项目摘要 同源重组（HR）对于维持基因组稳定性至关重要，并且其功能是 消除DNA双链断裂和染色体损伤。HR介导因子的突变决定了 许多癌症和遗传性疾病的病理进展。当双链DNA 断裂被核裂解切除以产生单链DNA（ssDNA）突出端，其易于被 并受复制蛋白A（RPA）保护。乳腺癌2型易感性（BRCA 2）蛋白 其功能是去除和重塑RPA，并促进RAD 51重组酶的结合，然后催化 链交换并驱动重组。我们的长期目标是获得一个机械的理解， 这些HR介体之间ssDNA切换的时间序列以及这些介体如何竞争 获得ssDNA及其对癌症等疾病的总体贡献。RPA由多个不同的 DNA结合结构域（DBD），并以高亲和力结合ssDNA。固有的DNA结合动力学（结合， 假设个体DBD的解离和重塑）决定RPA的时间、地点和方式 功能协调发展的几十年来，RPA的四种DBD已被分类为高亲和力（DBDs-A & B）和低亲和力（DBDs-B）。 基于分离的DBD的ssDNA结合亲和力的实验测量， 已经形成了DNA复制、修复和重组中RPA机制的模型。
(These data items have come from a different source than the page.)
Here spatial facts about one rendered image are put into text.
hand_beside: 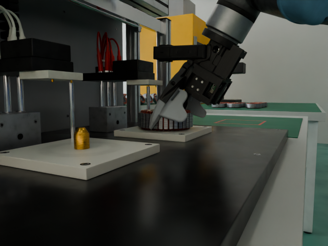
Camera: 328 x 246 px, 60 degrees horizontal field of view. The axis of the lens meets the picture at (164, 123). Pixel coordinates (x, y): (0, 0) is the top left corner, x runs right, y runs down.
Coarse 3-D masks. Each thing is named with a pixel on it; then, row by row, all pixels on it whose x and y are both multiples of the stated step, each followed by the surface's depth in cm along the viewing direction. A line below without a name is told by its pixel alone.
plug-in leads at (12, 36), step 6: (0, 6) 40; (0, 12) 42; (6, 12) 40; (12, 12) 42; (6, 18) 43; (12, 18) 41; (18, 18) 42; (12, 24) 41; (12, 30) 41; (12, 36) 40; (24, 36) 43
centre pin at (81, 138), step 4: (80, 128) 36; (84, 128) 36; (76, 132) 36; (80, 132) 36; (84, 132) 36; (88, 132) 37; (76, 136) 36; (80, 136) 36; (84, 136) 36; (88, 136) 36; (76, 140) 36; (80, 140) 36; (84, 140) 36; (88, 140) 36; (76, 144) 36; (80, 144) 36; (84, 144) 36; (88, 144) 37; (76, 148) 36; (80, 148) 36; (84, 148) 36
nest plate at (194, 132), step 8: (128, 128) 58; (136, 128) 58; (192, 128) 58; (200, 128) 58; (208, 128) 60; (120, 136) 54; (128, 136) 54; (136, 136) 53; (144, 136) 52; (152, 136) 51; (160, 136) 50; (168, 136) 50; (176, 136) 49; (184, 136) 48; (192, 136) 51
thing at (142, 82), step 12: (132, 60) 57; (108, 72) 59; (120, 72) 58; (132, 72) 57; (144, 72) 58; (108, 84) 63; (132, 84) 57; (144, 84) 57; (156, 84) 59; (108, 96) 64
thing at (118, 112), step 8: (96, 112) 61; (104, 112) 60; (112, 112) 62; (120, 112) 64; (96, 120) 62; (104, 120) 60; (112, 120) 62; (120, 120) 64; (96, 128) 62; (104, 128) 61; (112, 128) 62; (120, 128) 65
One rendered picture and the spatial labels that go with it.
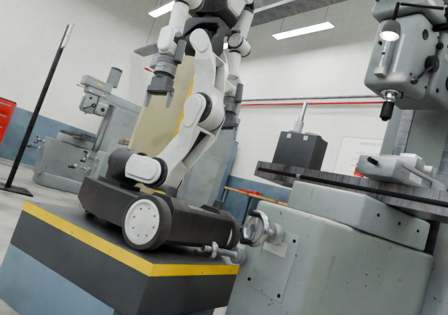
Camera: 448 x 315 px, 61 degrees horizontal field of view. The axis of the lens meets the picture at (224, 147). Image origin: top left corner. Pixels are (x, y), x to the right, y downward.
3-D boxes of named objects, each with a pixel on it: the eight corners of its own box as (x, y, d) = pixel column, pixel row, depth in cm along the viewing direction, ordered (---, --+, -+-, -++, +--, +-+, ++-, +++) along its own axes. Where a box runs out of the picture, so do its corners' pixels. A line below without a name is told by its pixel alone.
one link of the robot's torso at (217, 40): (162, 47, 189) (173, 15, 191) (178, 59, 199) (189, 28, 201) (207, 50, 173) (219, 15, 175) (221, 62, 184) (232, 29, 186)
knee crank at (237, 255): (198, 258, 125) (203, 240, 126) (189, 253, 130) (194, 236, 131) (246, 267, 138) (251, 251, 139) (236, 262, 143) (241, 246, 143)
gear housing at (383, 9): (425, 3, 150) (431, -19, 151) (369, 16, 170) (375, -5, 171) (459, 43, 169) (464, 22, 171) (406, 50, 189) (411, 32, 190)
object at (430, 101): (433, 94, 159) (447, 37, 163) (380, 96, 179) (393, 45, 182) (452, 110, 170) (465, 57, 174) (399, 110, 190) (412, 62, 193)
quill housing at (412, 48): (405, 82, 150) (423, 8, 154) (359, 85, 167) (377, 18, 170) (427, 100, 161) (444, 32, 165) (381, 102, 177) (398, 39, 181)
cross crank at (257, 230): (252, 249, 116) (263, 212, 118) (229, 239, 126) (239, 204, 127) (287, 257, 125) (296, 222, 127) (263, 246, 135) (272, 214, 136)
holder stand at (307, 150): (307, 172, 183) (318, 132, 185) (271, 164, 198) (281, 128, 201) (319, 178, 191) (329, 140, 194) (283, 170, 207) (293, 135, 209)
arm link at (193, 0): (163, 22, 161) (172, -17, 165) (177, 35, 169) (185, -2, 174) (183, 19, 155) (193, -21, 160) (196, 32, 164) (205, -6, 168)
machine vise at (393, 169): (392, 177, 129) (399, 146, 130) (355, 172, 141) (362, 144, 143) (441, 202, 148) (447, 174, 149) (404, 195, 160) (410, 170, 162)
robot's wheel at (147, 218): (113, 240, 141) (131, 188, 143) (123, 240, 145) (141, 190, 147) (152, 258, 130) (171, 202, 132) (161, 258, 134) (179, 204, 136)
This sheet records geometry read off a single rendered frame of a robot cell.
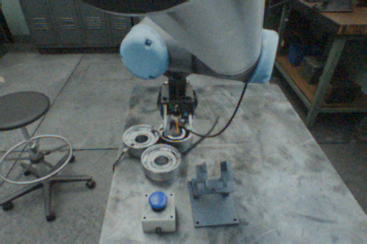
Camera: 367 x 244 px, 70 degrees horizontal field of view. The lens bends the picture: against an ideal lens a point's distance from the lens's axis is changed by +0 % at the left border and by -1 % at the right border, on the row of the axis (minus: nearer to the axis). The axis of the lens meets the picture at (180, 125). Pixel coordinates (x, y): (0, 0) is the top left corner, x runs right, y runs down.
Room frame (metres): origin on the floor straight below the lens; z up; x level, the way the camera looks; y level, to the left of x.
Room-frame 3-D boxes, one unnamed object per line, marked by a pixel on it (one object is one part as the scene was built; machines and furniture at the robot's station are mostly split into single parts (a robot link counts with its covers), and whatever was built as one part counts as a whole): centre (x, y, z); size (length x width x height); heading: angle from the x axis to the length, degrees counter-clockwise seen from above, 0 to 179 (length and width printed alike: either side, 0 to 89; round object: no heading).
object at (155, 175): (0.49, 0.05, 0.82); 0.10 x 0.10 x 0.04
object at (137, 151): (0.58, 0.11, 0.82); 0.10 x 0.10 x 0.04
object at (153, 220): (0.34, 0.05, 0.82); 0.08 x 0.07 x 0.05; 2
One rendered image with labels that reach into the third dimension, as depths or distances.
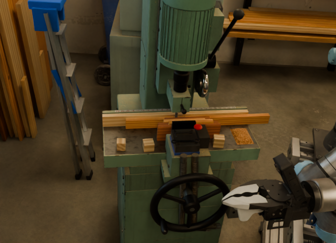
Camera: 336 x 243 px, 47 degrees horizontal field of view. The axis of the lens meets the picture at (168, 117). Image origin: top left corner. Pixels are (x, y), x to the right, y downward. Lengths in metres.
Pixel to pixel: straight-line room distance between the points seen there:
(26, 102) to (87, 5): 1.41
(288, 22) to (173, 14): 2.40
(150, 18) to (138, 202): 0.73
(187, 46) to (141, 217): 0.76
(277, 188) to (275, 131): 2.36
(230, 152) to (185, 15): 0.56
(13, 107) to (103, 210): 0.95
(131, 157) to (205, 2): 0.60
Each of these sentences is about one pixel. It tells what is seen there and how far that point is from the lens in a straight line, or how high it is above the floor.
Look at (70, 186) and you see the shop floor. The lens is 2.61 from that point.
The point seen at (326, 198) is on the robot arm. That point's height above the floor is 1.24.
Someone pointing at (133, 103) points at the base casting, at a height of 0.80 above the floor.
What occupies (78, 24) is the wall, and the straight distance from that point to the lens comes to 4.00.
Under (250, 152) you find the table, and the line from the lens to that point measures 1.56.
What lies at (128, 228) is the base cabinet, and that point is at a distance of 1.74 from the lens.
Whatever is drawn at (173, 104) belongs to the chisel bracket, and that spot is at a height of 1.04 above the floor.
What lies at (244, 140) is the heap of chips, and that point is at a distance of 1.56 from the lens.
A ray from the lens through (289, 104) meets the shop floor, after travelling 3.64.
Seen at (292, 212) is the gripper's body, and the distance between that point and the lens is 0.91.
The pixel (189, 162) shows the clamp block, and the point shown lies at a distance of 1.38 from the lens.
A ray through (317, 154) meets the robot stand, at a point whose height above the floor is 0.82.
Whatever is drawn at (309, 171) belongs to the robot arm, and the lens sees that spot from 1.11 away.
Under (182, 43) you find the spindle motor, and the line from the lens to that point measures 1.32.
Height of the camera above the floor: 1.85
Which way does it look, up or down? 35 degrees down
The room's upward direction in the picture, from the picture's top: 5 degrees clockwise
使用非规范 氨基酸，我们开发了一种基于荧光的方法来捕获单个DBD的动态， 全长蛋白质的背景。与经典模型相反，我们发现高亲和力DBD是 动态的，并被RPA的三聚核心所击败。代替RPA的这些令人兴奋的发现 机制，我们在这里提出揭示如何BRCA 2调解人影响的RPA-DBDs的动态， 在HR过程中促进RAD 51细丝的形成。我们将建立DNA的背景和类型如何在HR过程中促进RAD 51细丝的形成。 在HR中遇到的结构影响RPA-DBD动力学[目标1]。我们将研究 RPA中的一个调控热点，可调节RPA与BRCA 2-DSS 1复合物之间的相互作用 [Aim 2]。最后，使用BRCA 2，RAD 51和RAD 52的荧光版本，我们将建立 在HR期间ssDNA从RPA切换到RAD 51 [目的3]。